Member of the Newfoundland House of Assembly for Bay de Verde
- In office October 28, 1897 – November 8, 1900 Serving with Abram Kean
- Preceded by: John B. Ayre Henry J. B. Woods
- Succeeded by: Michael T. Knight Henry J. B. Woods

Personal details
- Born: William Paterson Rogerson 1860 St. John's, Newfoundland Colony
- Died: March 31, 1939 (aged 78–79) St. John's, Newfoundland
- Party: Conservative
- Spouse: Leah Syme ​(m. 1895)​
- Children: 4 daughters
- Relatives: James J. Rogerson (father) Isabella Whiteford Rogerson (step-mother) A. J. W. McNeilly (brother-in-law)
- Occupation: Businessman

= William Rogerson =

Newfoundland politician (1860–1939)

William Paterson Rogerson (1860 – March 31, 1939) was a Newfoundland businessman and politician. As a member of the Conservative Party supporting premier James S. Winter, Rogerson was the member of the Newfoundland House of Assembly (MHA) for Bay de Verde from 1897 to 1900. Rogerson spent much of his subsequent career as a supervisor of lighthouses for the Dominion of Newfoundland.

==Business career==

Rogerson was born in St. John's to a wealthy merchant family as the son of James J. Rogerson, then the member of the House of Assembly (MHA) for Burin, and Emma Garrett Rogerson (née Blaikie). He was educated at the local Methodist College in St. John's before going to the New College in Eastbourne, England where he graduated in 1880. Rogerson initially went to New York City and worked for the shipping business Inman International Navigation Company. In 1894, he returned to St. John's to assist his aging retired father with the family business Peter Rogerson and Son following the cataclysmic Newfoundland bank crash. He married Leah Syme in 1895 and the couple had four daughters.

==Politics==

Following in his father's footsteps, Rogerson entered politics in the 1897 general election as a Conservative candidate for the district of Bay de Verde, which his father had represented twenty years earlier. He was elected alongside sealing captain Abram Kean as supporters of the incoming premier James S. Winter. Rogerson served in the House of Assembly for only one term and was defeated in his bid for re-election in 1900 due to the immense unpopularity of the Winter administration following their renegotiated contract with railway magnate Robert G. Reid.

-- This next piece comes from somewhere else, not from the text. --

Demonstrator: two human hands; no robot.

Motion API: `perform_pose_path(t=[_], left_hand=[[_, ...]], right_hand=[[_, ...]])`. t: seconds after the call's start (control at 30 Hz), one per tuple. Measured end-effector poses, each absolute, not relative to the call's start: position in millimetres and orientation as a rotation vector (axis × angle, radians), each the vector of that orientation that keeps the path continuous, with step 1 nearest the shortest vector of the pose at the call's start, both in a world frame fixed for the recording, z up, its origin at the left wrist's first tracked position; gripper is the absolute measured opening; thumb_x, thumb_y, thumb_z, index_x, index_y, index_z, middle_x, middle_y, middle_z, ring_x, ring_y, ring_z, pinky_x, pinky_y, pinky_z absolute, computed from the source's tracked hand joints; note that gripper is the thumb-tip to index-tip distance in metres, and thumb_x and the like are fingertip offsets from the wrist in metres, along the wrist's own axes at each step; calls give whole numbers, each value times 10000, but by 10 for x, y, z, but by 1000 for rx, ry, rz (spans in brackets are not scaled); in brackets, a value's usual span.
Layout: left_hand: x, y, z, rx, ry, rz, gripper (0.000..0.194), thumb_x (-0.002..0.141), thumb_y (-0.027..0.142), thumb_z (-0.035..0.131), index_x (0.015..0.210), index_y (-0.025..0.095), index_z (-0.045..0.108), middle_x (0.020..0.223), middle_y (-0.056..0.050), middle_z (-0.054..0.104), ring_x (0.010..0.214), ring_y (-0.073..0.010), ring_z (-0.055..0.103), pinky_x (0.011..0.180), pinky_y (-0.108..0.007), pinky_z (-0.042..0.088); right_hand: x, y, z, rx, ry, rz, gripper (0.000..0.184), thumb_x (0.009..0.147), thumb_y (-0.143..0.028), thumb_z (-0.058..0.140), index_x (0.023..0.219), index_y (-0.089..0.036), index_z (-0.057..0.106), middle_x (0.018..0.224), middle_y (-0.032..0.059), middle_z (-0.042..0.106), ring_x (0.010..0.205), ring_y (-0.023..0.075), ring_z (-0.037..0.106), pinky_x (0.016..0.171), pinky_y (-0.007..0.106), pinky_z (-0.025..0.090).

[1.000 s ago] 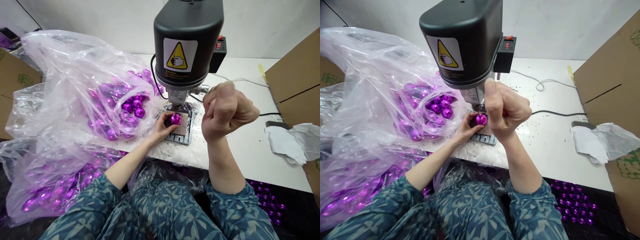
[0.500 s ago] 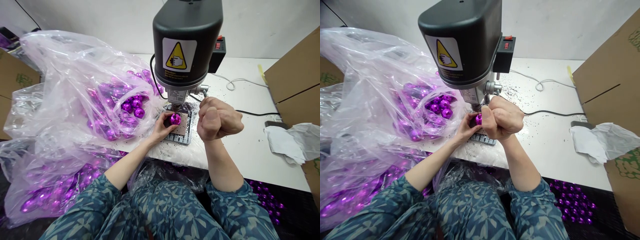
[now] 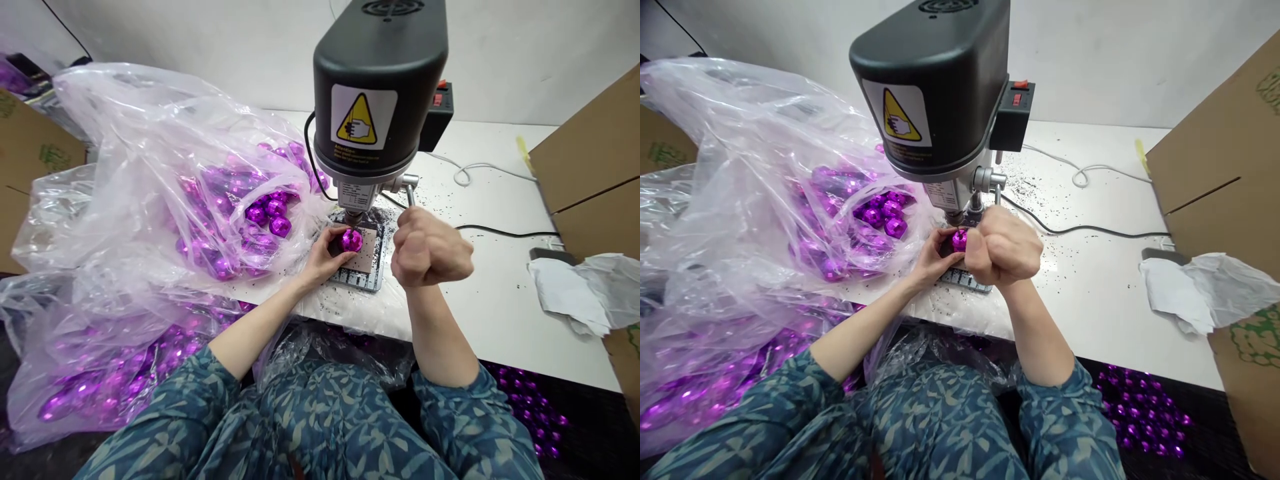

Rogerson was subsequently appointed by Minister of Public Works William Woodford to the Department of Lighthouses in 1906, where he spent the rest of his public career. He was eventually promoted to Superintendent of Lighthouses in 1917. Rogerson retired in 1935 soon after the Dominion of Newfoundland went under a Commission of Government. He died suddenly in St. John's on March 31, 1939.